As 2020 kicks in, it’s not hard to find expressions of toxicity in the digital wonderland. Audrey Watters’s epic “100 Worst Ed-Tech Debacles of the Decade”, is a lot to digest even for longtime readers of her work. But if you haven’t read it… damn it, go. Now. And just yesterday, Google’s former Head of International Relations wrote the latest damning account, one which illustrates “‘Don’t be evil’ [is] no longer a true reflection of the company’s values.”
Even as this blog spiraled into grievous neglect, I managed to post my own accounts of just how dark things had gotten. And those talks generally found many agreeable listeners who were ready to accept that digital tech had gone off the rails. But people also quite reasonably wanted to discuss what could be done in response. That wasn’t so easy to answer, but amidst my stammering I usually pointed to (among other encouraging works) Middlebury’s excellent annual Digital Detoxes. I thought their 2018 focus on mostly practical approaches and 2019’s more critical investigations were both examples of ed tech practice at its best, and I never tired of pointing people to them, and to repeatedly diving into the deep pool of goodies myself.
So when our relatively new eLearning Coordinator Brenna Clarke Gray announced in a planning meeting a couple months back that she wanted to lead a Digital Detox at TRU, I recall that my reaction was an involuntary whoop of delight.

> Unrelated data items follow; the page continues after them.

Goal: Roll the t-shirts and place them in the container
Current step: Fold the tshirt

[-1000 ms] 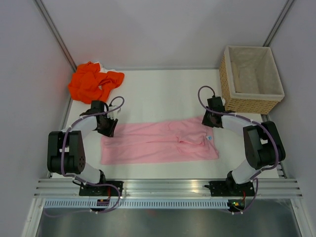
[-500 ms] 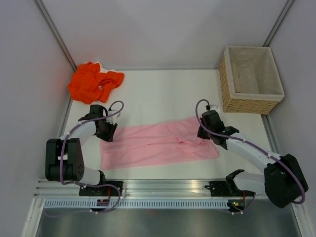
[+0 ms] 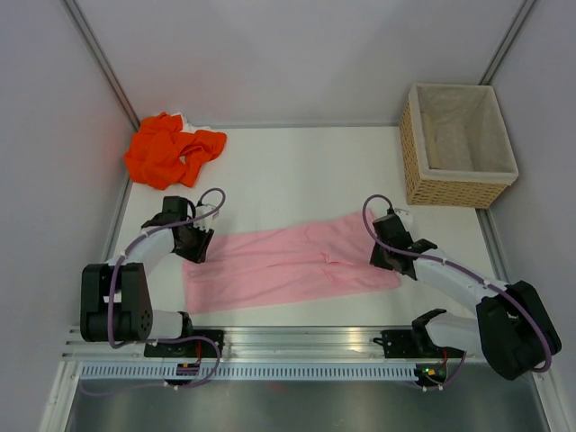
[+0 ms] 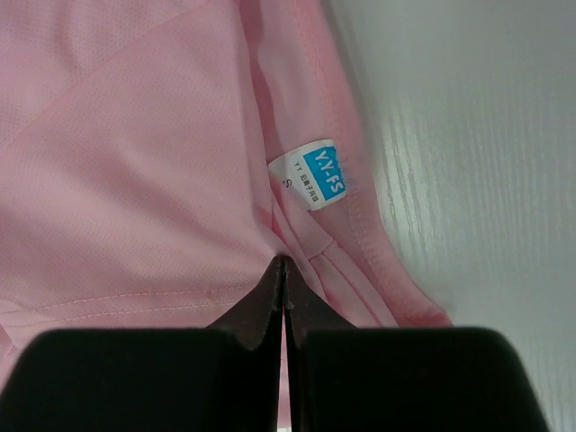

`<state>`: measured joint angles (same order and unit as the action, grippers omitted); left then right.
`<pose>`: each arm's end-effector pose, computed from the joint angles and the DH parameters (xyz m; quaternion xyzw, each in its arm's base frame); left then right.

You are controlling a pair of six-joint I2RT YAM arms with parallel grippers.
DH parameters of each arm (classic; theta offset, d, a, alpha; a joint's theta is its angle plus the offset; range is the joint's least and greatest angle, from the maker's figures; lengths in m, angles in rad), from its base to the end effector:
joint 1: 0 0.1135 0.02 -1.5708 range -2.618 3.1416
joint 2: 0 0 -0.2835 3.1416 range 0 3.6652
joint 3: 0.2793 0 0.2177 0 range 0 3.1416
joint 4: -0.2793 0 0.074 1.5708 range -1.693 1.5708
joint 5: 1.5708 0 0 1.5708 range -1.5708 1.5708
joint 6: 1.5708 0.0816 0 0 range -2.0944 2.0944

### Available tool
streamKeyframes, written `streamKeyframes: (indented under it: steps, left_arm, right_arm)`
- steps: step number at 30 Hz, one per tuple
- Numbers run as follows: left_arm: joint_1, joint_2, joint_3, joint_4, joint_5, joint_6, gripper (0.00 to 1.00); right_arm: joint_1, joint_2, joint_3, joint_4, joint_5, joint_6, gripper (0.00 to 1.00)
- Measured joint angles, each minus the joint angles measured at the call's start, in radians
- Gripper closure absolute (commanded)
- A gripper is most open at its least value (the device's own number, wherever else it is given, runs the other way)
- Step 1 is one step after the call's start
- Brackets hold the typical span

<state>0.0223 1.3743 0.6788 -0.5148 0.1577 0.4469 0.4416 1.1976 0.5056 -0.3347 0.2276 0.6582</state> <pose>0.2185 -0.0079 0.1589 0.2205 0.9557 -0.0338 0.1918 0.1846 0.0669 0.1588 0.1338 0.9481 0.0463 0.2848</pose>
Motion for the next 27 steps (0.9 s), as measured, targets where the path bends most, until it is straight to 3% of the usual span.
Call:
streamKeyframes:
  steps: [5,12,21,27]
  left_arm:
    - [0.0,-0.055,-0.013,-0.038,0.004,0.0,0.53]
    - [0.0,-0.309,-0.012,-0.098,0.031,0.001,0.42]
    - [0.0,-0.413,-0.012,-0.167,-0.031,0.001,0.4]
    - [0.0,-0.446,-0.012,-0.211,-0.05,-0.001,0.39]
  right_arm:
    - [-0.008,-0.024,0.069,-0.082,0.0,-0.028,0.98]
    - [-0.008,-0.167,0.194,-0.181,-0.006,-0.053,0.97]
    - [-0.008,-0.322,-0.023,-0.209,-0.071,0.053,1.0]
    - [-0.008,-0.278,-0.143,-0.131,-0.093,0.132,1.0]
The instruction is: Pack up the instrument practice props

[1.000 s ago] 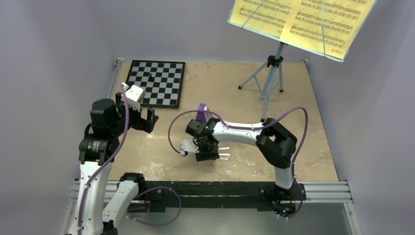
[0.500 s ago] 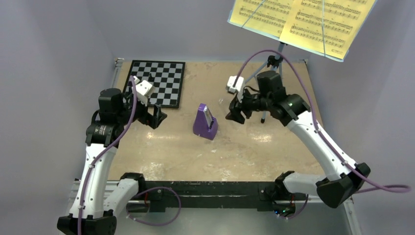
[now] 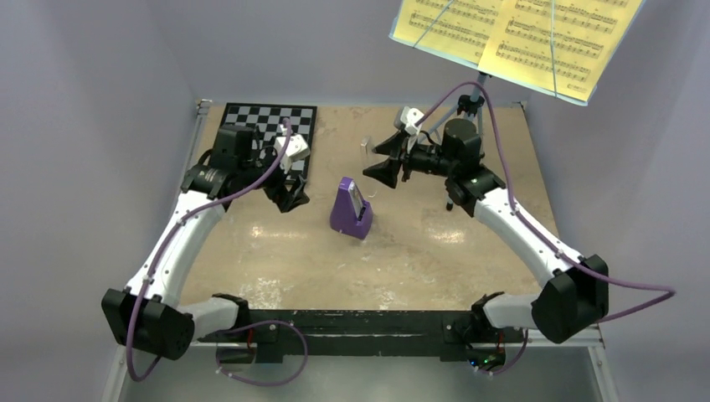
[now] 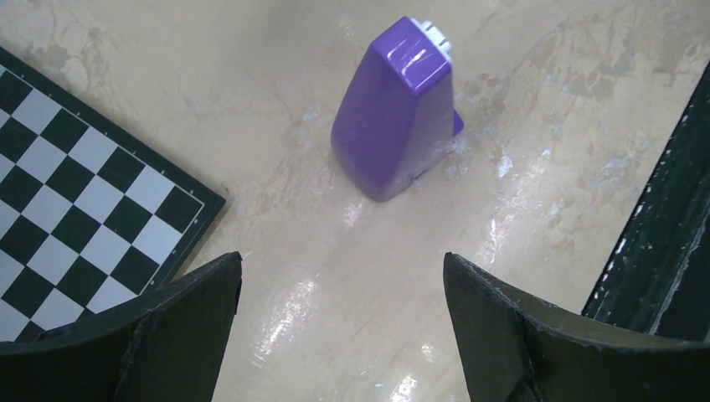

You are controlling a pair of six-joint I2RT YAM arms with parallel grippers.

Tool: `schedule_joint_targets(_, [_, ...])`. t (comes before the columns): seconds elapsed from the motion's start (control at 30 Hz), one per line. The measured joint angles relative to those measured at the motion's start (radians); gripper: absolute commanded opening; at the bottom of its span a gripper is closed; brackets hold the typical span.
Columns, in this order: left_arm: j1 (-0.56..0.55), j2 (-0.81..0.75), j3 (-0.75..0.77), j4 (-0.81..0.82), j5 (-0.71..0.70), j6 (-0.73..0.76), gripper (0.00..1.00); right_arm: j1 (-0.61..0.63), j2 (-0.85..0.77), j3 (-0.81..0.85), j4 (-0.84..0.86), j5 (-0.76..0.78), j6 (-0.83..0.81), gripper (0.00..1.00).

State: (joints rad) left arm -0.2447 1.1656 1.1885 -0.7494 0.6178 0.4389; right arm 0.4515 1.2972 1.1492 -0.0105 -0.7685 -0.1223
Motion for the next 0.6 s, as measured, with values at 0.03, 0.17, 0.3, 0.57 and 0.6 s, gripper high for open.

The goal of this Digital Detox is not abstinence — after all, we’re sending you emails and asking you to access a blog — but instead the goal is to think about how we can detoxify our relationship to the digital, especially in the context of education. Because for most of us, the relationship is a toxic one by design — inequities, failures of ethics, and exclusion are baked in to many of the technologies we reach for, whether as users, as teachers, as students, or as engaged citizens. Over the month of January, we’re going to lay out the a range of the problems and also offer meaningful solutions to them, or at least ask you to reconsider some of the assumptions you make about how our digital world works, both on campus and off.
All it takes to sign up is to post an email address on the form.
Speaking for myself, I intend to participate with the TRU Digital Detox here on the Abject, as well as amplify activity over on the OpenETC site (which we intend to make more bloggy in 2020).
And I intend to combine that with my own participation with Middlebury’s 2020 Digital Detox, on the theme of attention in the digital attention economy. From what I have seen of what Brenna is planning I expect that the two paths will converge beautifully.
I’m not quite ready to cash in my hard-earned Doommonger badge just yet, but I am ready to have some fun and pitch in to try to build something better.